- THE TASK -
Quote the full listing word for word.

=== Section Start ===

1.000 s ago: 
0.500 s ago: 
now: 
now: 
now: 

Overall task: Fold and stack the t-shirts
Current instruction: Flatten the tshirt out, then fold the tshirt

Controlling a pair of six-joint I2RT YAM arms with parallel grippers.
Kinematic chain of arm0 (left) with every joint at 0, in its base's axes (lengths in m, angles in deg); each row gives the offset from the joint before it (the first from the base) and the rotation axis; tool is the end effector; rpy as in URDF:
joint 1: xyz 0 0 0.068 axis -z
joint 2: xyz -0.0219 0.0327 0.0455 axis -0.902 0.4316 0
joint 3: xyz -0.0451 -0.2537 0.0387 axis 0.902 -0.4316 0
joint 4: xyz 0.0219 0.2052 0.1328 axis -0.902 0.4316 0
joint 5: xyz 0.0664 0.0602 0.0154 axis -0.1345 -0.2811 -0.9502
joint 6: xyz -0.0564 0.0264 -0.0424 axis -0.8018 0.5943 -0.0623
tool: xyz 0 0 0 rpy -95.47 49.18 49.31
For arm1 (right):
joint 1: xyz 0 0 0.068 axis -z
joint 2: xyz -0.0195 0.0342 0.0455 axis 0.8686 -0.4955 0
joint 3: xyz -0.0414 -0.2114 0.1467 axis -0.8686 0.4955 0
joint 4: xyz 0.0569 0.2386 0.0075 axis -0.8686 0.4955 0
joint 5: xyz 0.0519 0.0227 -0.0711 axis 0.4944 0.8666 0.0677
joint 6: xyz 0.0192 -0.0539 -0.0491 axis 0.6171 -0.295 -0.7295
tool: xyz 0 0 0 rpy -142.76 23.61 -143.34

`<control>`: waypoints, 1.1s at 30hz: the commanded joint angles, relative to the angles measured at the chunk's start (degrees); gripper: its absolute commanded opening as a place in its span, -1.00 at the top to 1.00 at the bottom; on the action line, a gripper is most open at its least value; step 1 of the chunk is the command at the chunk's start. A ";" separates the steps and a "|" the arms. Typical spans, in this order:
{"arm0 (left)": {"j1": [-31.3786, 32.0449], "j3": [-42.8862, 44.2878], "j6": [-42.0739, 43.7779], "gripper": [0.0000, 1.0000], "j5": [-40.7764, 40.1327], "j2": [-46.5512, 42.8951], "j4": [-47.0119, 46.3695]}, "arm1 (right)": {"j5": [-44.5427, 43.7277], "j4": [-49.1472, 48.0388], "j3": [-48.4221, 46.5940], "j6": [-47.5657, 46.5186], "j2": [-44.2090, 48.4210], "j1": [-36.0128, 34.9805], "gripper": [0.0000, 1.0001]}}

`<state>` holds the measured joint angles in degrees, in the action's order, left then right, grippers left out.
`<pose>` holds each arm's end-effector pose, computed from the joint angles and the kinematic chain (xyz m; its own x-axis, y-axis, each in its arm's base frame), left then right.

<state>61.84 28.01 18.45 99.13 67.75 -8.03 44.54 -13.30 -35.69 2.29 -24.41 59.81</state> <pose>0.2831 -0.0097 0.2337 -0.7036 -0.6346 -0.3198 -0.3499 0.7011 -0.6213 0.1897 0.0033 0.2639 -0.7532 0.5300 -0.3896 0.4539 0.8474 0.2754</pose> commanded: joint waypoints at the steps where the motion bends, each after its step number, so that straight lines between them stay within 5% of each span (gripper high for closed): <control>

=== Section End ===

- RESPONSE -
1.000 s ago: 
0.500 s ago: 
now: 
now: 
now: 

Overall task: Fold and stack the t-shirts
Current instruction: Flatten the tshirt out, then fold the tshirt

Controlling a pair of six-joint I2RT YAM arms with parallel grippers.
Kinematic chain of arm0 (left) with every joint at 0, in its base's axes (lengths in m, angles in deg); each row gives the offset from the joint before it (the first from the base) and the rotation axis; tool is the end effector; rpy as in URDF:
joint 1: xyz 0 0 0.068 axis -z
joint 2: xyz -0.0219 0.0327 0.0455 axis -0.902 0.4316 0
joint 3: xyz -0.0451 -0.2537 0.0387 axis 0.902 -0.4316 0
joint 4: xyz 0.0219 0.2052 0.1328 axis -0.902 0.4316 0
joint 5: xyz 0.0664 0.0602 0.0154 axis -0.1345 -0.2811 -0.9502
joint 6: xyz -0.0564 0.0264 -0.0424 axis -0.8018 0.5943 -0.0623
tool: xyz 0 0 0 rpy -95.47 49.18 49.31
For arm1 (right):
joint 1: xyz 0 0 0.068 axis -z
joint 2: xyz -0.0195 0.0342 0.0455 axis 0.8686 -0.4955 0
joint 3: xyz -0.0414 -0.2114 0.1467 axis -0.8686 0.4955 0
joint 4: xyz 0.0569 0.2386 0.0075 axis -0.8686 0.4955 0
joint 5: xyz 0.0519 0.0227 -0.0711 axis 0.4944 0.8666 0.0677
joint 6: xyz 0.0192 -0.0539 -0.0491 axis 0.6171 -0.295 -0.7295
tool: xyz 0 0 0 rpy -142.76 23.61 -143.34

`<control>`: waypoints, 1.1s at 30hz: the commanded joint angles, relative to the angles measured at the chunk's start (degrees); gripper: its absolute commanded opening as a place in its span, -1.00 at the top to 1.00 at the bottom; on the action line, a gripper is most open at its least value; step 1 of the chunk is the command at the chunk's start. A ";" separates the steps and a "|" the arms. Typical spans, in this order:
{"arm0 (left)": {"j1": [-31.3786, 32.0449], "j3": [-42.8862, 44.2878], "j6": [-42.0739, 43.7779], "gripper": [0.0000, 1.0000], "j5": [-40.7764, 40.1327], "j2": [-46.5512, 42.8951], "j4": [-47.0119, 46.3695]}, "arm1 (right)": {"j5": [-44.5427, 43.7277], "j4": [-49.1472, 48.0388], "j3": [-48.4221, 46.5940], "j6": [-47.5657, 46.5186], "j2": [-44.2090, 48.4210], "j1": [-36.0128, 34.9805], "gripper": [0.0000, 1.0001]}}

`<state>` holds the measured joint angles in degrees, in the action's order, left then right, grippers left out.
`<pose>` holds each arm's end-effector pose, computed from the joint angles and the kinematic chain (xyz m; its own x-axis, y-axis, each in its arm's base frame), left then right.

<state>61.84 28.01 18.45 99.13 67.75 -8.03 44.54 -13.30 -35.69 2.29 -24.41 59.81</state> <pose>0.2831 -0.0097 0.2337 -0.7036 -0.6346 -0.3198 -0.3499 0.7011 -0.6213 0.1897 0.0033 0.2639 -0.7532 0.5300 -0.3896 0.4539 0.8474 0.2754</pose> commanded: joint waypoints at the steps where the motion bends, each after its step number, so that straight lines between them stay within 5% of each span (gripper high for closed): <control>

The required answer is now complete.